THE TASK: In the records that follow, the lines from the one containing "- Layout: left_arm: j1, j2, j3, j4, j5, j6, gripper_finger" to the one containing "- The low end", inclusive, are to be given again exactly.
◆ ◆ ◆ ◆ ◆
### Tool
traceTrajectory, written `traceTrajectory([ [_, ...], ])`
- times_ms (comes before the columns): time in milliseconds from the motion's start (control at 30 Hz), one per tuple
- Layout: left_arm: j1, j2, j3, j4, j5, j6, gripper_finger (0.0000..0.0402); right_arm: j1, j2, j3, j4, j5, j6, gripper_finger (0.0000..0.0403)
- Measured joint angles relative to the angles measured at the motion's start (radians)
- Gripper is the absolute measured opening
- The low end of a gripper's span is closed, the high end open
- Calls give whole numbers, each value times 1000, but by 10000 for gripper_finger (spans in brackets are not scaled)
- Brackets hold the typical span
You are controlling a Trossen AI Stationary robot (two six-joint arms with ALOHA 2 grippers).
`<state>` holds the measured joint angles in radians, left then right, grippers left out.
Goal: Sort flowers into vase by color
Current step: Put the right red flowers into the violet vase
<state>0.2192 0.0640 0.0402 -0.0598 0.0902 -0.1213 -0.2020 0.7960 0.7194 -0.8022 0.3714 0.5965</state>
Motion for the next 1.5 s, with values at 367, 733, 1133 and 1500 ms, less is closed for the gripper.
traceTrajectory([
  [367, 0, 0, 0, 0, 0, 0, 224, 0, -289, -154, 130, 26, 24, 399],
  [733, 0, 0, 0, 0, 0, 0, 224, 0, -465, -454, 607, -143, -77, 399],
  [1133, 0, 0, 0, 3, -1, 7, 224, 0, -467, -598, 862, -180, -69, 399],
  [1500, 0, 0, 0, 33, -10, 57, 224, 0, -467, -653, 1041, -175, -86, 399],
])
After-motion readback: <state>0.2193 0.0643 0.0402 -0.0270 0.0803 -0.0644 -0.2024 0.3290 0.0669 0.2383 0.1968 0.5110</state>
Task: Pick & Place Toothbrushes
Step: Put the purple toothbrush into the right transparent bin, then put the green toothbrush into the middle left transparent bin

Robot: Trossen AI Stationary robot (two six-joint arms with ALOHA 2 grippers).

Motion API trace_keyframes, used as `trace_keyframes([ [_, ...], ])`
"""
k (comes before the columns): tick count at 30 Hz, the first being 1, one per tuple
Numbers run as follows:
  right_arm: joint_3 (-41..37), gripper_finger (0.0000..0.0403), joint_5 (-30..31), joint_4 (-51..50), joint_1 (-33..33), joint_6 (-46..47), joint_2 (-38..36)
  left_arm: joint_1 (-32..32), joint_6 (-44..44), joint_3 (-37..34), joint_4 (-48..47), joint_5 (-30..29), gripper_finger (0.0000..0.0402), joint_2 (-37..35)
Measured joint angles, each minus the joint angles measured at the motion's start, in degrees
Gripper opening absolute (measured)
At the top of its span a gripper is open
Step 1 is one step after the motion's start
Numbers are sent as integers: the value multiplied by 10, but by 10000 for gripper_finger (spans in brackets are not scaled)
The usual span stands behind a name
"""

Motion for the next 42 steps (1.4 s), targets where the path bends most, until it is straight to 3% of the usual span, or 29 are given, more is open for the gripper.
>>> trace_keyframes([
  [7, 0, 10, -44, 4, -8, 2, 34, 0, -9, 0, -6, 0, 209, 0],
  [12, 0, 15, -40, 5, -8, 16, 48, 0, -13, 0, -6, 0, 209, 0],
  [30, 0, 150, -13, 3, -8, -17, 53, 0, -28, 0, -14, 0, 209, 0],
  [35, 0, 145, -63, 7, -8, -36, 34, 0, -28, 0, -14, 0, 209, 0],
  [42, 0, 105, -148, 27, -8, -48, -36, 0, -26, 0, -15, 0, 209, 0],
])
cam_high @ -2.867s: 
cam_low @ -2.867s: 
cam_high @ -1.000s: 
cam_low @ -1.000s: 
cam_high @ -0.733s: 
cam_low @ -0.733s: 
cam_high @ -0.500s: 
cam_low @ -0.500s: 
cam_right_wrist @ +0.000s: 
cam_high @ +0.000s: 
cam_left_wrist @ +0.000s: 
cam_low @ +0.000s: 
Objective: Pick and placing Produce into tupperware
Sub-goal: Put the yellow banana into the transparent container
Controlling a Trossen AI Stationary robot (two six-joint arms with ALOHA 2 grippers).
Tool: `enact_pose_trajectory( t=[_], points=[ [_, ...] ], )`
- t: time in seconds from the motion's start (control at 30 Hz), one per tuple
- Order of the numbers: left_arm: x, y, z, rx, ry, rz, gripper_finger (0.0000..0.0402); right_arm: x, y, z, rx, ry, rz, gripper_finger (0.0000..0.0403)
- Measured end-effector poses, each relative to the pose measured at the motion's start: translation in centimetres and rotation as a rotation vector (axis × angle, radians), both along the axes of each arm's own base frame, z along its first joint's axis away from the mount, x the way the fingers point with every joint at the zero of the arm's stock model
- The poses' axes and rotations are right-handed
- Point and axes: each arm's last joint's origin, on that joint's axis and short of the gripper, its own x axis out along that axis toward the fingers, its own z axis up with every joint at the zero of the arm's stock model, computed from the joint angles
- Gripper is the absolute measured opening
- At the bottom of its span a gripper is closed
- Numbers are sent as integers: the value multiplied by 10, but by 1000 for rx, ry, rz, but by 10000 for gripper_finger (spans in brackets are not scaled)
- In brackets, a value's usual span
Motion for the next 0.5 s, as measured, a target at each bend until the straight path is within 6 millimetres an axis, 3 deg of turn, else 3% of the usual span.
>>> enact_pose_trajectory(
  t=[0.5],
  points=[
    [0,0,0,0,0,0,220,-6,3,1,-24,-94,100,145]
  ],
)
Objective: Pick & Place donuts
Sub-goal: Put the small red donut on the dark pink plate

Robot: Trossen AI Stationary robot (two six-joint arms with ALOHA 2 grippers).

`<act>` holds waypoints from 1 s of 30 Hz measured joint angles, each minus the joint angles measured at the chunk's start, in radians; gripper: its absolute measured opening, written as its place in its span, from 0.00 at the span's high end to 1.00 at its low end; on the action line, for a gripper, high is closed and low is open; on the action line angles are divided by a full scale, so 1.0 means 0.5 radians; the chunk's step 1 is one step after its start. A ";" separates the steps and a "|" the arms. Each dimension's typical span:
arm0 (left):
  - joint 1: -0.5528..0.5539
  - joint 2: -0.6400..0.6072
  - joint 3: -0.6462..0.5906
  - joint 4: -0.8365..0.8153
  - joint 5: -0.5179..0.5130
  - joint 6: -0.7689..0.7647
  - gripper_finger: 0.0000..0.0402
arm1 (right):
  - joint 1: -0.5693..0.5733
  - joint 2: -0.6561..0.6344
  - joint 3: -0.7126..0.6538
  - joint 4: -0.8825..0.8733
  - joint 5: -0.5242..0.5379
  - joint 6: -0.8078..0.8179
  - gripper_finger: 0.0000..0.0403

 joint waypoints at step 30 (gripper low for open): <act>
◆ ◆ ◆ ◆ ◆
RESULT FOR THIS TASK:
- Layout: left_arm: j1, j2, j3, j4, j5, j6, gripper_finger (0.0000..0.0402); right_arm: j1, j2, j3, j4, j5, j6, gripper_finger (0.0000..0.0403)
- Measured joint angles relative to the angles measured at the motion's start (radians)
- Gripper is the absolute measured opening
- The low end of a gripper's span is closed, the high end open

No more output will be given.